FOE – Artist Information | The Camden Crawl 2012

Hannah Clark aka FOE spends most of her time in her own little world, a heady escape from her dull-as-dishwater surroundings. She likes to imagine the scandal behind closed doors, menacing reveries about the secrets at the heart of straight-laced suburbia. By the age of 12 Hannah knew she didn’t fit in and knew she wanted out. Music, writing, drawing and dressing up became an avenue out for her walking day dream, however she was soon to find that high aspirations coming from such a small town were not to be admired, Hannah found herself on the tip of peoples tongues. Ousted by her peers and with no want to fit in, Hannah withdrew to her bedroom to create a world she understood. Dressing up in her room and writing music, surrounded by old movies, records and pictures of a lives she wanted to know, she was allowed to cut loose from reality. Hannah gradually built her own studio buying old equipment at car boot sales and learning slowly how to use – and began to write her own songs, resulting in a rich vein of stories and characters that brim with a seedy vitality.

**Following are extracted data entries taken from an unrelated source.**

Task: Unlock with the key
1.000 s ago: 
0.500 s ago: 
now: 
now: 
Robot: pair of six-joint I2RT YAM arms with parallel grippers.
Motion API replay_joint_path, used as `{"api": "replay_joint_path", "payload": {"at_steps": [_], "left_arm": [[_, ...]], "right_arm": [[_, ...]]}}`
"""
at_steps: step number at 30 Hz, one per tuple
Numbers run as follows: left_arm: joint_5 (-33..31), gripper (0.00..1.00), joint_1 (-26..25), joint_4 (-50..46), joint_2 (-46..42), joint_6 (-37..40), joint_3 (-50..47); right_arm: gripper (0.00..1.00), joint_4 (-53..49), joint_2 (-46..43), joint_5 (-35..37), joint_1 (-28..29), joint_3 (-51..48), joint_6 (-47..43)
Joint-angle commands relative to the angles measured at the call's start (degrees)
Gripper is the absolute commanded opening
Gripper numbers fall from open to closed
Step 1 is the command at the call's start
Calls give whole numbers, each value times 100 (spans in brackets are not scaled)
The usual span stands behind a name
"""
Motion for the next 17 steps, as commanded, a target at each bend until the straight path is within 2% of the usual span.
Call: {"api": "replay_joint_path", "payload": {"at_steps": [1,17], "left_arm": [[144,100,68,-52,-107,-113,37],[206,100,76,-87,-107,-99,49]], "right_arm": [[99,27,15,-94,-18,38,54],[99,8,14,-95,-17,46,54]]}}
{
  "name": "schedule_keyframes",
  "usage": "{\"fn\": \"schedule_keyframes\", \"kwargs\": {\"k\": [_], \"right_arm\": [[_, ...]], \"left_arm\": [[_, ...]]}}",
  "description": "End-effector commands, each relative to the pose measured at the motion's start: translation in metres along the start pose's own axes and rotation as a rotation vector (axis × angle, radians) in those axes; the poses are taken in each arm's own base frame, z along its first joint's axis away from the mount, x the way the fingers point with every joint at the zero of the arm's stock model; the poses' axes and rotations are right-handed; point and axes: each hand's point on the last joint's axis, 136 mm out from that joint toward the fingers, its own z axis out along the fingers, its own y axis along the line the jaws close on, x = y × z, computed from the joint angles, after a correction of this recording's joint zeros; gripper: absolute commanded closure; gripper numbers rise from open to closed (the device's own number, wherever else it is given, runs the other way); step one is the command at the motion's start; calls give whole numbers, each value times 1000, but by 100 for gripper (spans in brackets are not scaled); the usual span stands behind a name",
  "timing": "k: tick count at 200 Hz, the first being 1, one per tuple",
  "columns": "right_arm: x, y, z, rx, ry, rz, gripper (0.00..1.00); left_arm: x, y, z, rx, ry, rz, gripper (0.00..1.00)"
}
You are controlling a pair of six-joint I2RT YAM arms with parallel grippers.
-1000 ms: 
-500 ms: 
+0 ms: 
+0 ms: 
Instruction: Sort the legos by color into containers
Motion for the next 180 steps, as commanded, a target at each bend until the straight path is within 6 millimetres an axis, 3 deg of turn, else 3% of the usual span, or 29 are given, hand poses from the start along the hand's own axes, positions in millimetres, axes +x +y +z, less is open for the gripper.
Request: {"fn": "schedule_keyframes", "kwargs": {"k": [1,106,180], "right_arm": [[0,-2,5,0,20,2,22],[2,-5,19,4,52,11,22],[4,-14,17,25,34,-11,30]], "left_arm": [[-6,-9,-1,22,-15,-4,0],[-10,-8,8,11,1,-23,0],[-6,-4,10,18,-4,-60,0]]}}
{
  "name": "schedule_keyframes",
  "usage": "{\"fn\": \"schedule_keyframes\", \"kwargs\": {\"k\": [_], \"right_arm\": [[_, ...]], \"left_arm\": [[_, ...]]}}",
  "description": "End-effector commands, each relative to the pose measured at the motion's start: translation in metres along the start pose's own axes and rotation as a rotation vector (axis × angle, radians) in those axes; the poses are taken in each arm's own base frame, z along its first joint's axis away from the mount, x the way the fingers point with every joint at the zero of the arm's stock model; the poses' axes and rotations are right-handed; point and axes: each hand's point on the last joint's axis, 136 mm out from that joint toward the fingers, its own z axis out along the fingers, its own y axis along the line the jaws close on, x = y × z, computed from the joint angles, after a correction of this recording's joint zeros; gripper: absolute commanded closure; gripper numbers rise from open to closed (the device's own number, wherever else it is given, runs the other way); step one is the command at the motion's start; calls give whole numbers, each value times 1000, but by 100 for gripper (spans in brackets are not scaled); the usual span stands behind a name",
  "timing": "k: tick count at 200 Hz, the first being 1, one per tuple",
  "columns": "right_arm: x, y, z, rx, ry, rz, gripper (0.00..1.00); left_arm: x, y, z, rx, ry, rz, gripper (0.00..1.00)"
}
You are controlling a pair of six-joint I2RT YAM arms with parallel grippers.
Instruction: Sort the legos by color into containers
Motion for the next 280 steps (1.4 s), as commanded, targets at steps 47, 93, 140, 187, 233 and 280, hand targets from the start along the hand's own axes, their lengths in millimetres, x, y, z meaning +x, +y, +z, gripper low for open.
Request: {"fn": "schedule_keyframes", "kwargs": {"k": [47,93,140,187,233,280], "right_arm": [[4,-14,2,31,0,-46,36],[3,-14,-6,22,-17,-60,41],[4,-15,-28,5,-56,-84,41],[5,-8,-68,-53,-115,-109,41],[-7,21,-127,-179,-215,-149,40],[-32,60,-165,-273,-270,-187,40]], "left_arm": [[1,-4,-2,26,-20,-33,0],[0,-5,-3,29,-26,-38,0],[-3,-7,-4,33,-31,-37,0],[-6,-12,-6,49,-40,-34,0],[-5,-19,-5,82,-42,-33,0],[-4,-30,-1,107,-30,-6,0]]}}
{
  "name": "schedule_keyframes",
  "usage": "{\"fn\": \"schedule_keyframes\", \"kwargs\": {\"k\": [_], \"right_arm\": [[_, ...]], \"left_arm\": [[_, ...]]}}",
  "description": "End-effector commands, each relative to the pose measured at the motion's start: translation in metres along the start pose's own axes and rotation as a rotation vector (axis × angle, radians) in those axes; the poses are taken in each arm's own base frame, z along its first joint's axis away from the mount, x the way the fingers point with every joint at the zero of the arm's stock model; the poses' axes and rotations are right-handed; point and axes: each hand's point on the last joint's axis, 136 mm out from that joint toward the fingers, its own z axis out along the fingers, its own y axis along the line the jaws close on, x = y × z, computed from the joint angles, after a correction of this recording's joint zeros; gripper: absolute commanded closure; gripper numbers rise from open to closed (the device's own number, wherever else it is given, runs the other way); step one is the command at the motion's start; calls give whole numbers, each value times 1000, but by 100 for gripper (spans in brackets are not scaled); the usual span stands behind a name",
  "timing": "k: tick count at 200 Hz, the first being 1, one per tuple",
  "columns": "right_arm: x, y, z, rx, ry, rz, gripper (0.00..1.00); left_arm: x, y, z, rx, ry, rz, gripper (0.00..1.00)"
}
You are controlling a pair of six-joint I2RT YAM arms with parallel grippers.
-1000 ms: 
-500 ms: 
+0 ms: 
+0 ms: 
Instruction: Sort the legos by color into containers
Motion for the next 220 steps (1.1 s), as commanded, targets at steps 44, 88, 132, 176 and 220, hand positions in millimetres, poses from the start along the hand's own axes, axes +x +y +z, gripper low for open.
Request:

Falling in with local producer Entrepreneurs after their eyes met across a crowded sweetshop brought fresh impetus to her longstanding musical endeavours. Lost weekends in her bedroom studio bringing these snapshots to life, refining a sound influenced by the grunge and noise of Nirvana and Sonic Youth, tinged with moodier moments from Radiohead, Portishead and The Kills. Pop music with fucking sinister undertones. Her voice adds gentle, saccharine touches to his unique brand of r’n’Beefheart whilst his production nous douses her macabre wonderland with a sparkling Wurlitzer sheen. FOE was born. In addition to producing and playing all the instruments on their recordings thus far, the creativity of FOE shows no signs of abating, branching out into video production and artwork. Eerie clips online offer further glimpses into their skewed reality, teeth-brushing at triple speed in ‘Nite Tera’ and the jittery, lipstick-smeared spectral video for ‘A Handsome Stranger Called Death’.